## WORK TASK
Keep only the lines from the top of the listing through the one with "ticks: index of", and reproduce them unaltered.

## SUPPLIED INFORMATION
* * * * *
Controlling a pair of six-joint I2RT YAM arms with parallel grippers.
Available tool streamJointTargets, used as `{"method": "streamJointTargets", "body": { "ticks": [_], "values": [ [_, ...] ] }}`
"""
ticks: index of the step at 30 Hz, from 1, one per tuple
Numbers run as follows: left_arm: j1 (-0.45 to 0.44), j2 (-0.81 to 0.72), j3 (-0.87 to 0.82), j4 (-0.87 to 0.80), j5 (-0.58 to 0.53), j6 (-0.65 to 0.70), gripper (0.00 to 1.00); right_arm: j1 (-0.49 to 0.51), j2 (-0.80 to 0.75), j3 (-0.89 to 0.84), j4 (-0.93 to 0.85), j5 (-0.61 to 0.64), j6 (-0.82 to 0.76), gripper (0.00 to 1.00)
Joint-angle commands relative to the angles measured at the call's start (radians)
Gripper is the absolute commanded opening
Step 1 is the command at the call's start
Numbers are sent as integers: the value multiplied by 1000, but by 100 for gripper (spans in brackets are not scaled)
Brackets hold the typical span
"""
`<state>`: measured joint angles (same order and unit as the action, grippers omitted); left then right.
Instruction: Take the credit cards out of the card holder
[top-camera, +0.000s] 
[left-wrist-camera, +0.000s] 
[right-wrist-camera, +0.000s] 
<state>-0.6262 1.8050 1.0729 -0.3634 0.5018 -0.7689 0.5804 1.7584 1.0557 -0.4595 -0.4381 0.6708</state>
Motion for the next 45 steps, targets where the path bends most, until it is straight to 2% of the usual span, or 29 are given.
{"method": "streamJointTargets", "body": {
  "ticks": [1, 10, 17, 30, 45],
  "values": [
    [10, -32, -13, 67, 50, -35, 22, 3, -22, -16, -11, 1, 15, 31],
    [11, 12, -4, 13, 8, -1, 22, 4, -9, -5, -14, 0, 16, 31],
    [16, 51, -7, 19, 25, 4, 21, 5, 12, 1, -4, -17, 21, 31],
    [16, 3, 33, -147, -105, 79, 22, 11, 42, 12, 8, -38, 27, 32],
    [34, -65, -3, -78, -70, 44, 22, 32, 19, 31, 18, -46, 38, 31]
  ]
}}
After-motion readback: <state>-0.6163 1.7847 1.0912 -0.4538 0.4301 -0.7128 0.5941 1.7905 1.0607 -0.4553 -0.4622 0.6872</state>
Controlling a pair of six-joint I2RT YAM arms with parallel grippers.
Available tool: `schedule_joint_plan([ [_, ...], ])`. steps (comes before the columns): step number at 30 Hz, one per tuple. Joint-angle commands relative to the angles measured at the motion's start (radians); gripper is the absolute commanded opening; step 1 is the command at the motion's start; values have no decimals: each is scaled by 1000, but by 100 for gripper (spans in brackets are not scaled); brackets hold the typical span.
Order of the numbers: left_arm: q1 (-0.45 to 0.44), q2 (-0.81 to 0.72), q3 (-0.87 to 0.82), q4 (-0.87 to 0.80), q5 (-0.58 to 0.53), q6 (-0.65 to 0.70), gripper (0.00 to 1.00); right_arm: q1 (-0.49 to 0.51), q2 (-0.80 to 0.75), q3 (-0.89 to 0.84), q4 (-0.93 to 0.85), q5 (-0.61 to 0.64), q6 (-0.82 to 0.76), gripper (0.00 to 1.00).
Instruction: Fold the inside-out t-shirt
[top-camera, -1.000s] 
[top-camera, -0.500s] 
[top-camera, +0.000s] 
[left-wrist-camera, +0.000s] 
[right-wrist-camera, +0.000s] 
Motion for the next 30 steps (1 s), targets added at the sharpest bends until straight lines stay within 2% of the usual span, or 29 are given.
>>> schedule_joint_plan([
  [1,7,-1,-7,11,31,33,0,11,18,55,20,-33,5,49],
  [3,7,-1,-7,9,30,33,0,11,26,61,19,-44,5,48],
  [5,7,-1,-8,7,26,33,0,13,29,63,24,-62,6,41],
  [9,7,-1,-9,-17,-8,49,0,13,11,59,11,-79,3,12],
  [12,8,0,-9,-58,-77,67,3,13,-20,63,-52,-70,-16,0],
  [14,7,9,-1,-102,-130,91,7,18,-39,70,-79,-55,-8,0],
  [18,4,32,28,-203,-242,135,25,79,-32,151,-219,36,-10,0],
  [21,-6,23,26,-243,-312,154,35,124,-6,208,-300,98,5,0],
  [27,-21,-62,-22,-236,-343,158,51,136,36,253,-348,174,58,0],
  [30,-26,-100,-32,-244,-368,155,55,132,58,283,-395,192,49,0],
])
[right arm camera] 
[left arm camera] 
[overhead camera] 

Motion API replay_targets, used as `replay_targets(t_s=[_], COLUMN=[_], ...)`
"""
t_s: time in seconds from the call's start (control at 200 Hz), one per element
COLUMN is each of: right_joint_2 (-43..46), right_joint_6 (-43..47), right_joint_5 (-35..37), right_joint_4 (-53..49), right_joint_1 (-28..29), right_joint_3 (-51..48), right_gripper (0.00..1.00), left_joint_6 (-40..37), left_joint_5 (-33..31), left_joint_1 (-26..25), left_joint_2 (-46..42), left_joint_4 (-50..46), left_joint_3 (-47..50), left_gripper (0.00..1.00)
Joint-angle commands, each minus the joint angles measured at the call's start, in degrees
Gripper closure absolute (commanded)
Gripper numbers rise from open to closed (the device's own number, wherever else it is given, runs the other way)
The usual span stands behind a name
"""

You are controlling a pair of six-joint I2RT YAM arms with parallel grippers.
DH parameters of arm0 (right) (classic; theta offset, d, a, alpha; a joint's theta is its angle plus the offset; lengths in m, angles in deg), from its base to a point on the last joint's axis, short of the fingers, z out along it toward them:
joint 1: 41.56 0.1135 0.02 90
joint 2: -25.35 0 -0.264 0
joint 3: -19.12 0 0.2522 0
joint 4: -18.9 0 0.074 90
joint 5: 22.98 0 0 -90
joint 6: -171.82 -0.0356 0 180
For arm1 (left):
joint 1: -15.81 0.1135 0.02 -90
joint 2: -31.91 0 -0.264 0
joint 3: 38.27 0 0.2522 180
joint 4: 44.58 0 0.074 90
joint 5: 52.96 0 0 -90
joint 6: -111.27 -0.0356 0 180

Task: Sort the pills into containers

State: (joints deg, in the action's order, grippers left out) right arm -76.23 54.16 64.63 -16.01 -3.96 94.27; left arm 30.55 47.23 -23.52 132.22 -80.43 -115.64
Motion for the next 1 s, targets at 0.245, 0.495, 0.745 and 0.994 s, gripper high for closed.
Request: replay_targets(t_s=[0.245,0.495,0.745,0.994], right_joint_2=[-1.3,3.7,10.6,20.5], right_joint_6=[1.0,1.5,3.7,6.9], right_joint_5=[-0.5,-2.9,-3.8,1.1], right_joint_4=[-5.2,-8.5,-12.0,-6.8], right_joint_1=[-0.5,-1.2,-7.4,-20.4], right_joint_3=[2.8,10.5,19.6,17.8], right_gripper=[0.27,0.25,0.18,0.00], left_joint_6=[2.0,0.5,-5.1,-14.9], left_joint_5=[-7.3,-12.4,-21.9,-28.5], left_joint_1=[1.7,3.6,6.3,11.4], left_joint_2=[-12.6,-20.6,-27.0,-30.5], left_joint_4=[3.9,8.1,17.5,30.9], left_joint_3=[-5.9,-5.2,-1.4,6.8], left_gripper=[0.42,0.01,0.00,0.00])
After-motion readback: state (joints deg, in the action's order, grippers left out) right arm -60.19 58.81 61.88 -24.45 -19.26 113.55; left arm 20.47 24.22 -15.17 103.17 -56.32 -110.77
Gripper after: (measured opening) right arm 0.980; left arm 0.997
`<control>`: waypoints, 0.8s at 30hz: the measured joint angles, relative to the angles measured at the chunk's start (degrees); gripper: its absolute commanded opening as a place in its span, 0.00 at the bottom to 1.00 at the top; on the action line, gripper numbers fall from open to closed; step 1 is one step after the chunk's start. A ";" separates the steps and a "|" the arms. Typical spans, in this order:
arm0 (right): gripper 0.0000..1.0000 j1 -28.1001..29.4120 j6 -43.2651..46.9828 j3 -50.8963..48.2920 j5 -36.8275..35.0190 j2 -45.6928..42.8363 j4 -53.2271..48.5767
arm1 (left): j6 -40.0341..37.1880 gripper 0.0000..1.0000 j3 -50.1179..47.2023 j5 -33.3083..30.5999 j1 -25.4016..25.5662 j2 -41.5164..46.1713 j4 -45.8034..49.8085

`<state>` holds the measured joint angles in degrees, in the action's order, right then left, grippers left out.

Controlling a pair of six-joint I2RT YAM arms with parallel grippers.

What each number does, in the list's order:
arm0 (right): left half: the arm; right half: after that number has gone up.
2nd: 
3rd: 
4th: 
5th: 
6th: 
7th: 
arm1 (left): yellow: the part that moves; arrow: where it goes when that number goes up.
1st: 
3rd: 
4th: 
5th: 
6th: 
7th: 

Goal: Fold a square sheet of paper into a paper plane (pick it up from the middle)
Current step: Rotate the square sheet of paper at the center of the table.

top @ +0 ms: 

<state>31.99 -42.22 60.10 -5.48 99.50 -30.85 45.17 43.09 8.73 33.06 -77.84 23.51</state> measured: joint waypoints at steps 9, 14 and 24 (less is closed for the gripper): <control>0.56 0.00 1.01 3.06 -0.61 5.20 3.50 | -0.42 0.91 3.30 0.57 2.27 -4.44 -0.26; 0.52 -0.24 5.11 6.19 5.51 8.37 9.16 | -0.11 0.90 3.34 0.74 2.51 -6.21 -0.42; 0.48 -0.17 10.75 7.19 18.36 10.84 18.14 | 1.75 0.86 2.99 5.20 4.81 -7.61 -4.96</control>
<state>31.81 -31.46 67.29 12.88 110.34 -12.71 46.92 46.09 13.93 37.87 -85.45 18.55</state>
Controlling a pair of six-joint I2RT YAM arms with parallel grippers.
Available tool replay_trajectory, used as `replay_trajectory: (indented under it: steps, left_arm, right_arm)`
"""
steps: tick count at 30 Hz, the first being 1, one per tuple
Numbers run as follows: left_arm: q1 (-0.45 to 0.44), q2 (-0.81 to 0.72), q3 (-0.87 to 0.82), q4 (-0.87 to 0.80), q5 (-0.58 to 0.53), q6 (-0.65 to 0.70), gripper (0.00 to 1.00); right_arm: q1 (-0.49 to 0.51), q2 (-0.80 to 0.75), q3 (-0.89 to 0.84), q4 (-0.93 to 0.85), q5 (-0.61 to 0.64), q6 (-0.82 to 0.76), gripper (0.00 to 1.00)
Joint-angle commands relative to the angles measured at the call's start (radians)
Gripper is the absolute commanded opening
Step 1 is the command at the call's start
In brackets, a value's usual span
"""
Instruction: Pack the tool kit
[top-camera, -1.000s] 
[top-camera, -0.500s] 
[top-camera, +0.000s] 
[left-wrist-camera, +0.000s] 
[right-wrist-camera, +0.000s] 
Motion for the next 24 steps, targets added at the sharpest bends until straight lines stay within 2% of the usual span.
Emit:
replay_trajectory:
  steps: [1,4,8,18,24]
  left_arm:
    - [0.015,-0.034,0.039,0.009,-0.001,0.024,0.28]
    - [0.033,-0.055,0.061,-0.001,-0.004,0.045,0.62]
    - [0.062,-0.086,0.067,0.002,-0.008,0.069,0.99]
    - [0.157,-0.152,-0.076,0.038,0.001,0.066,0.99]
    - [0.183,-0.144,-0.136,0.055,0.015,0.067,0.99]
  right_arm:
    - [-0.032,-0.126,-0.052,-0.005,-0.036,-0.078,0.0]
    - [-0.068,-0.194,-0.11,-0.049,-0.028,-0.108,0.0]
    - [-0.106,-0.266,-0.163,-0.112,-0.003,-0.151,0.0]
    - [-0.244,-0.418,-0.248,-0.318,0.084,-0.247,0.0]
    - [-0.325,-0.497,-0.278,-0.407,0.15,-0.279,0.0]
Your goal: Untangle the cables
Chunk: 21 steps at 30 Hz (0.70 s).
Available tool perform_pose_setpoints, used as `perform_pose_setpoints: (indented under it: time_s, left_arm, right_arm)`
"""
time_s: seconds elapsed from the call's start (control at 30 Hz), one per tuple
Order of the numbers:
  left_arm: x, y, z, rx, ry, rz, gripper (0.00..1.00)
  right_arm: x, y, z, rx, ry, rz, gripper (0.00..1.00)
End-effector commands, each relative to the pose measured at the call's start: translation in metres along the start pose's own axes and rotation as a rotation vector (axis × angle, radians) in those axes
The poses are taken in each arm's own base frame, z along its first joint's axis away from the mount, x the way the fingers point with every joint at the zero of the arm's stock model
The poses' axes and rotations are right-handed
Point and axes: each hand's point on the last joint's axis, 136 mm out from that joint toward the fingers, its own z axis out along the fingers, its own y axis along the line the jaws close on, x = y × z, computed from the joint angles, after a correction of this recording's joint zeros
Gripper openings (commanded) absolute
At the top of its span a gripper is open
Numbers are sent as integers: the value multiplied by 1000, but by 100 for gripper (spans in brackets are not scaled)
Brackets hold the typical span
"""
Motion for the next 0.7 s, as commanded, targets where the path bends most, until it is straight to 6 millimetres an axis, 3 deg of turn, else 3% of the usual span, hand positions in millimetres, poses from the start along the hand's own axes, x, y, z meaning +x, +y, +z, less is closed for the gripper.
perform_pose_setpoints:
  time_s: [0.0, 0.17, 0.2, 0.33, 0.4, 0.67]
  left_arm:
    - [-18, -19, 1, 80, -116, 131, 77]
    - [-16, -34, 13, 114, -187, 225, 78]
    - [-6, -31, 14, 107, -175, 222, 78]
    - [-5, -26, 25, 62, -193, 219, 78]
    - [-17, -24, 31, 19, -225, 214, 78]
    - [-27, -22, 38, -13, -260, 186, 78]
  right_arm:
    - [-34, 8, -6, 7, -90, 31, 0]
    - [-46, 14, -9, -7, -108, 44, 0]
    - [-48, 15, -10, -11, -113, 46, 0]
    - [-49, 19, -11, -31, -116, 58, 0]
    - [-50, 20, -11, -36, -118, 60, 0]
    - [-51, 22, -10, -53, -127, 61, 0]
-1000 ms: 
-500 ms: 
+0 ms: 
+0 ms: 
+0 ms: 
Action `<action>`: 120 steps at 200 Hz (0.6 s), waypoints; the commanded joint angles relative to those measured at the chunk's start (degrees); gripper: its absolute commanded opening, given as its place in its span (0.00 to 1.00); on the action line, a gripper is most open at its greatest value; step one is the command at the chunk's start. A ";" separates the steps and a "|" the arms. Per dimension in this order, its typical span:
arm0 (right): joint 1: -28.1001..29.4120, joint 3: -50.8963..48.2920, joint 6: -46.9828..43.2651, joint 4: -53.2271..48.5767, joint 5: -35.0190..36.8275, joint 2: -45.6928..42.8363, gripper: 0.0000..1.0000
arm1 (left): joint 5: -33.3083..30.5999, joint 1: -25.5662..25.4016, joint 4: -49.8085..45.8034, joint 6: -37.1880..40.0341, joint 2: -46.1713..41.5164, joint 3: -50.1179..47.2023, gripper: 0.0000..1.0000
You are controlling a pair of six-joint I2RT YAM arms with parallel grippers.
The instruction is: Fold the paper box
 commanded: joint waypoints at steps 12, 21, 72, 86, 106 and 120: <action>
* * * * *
## COMPLETED EXERCISE
Controlling a pair of six-joint I2RT YAM arms with parallel grippers.
Available tool streamJointTargets, used as `{"method": "streamJointTargets", "body": { "ticks": [_], "values": [ [_, ...] ] }}`
"""
ticks: index of the step at 30 Hz, from 1, one per tuple

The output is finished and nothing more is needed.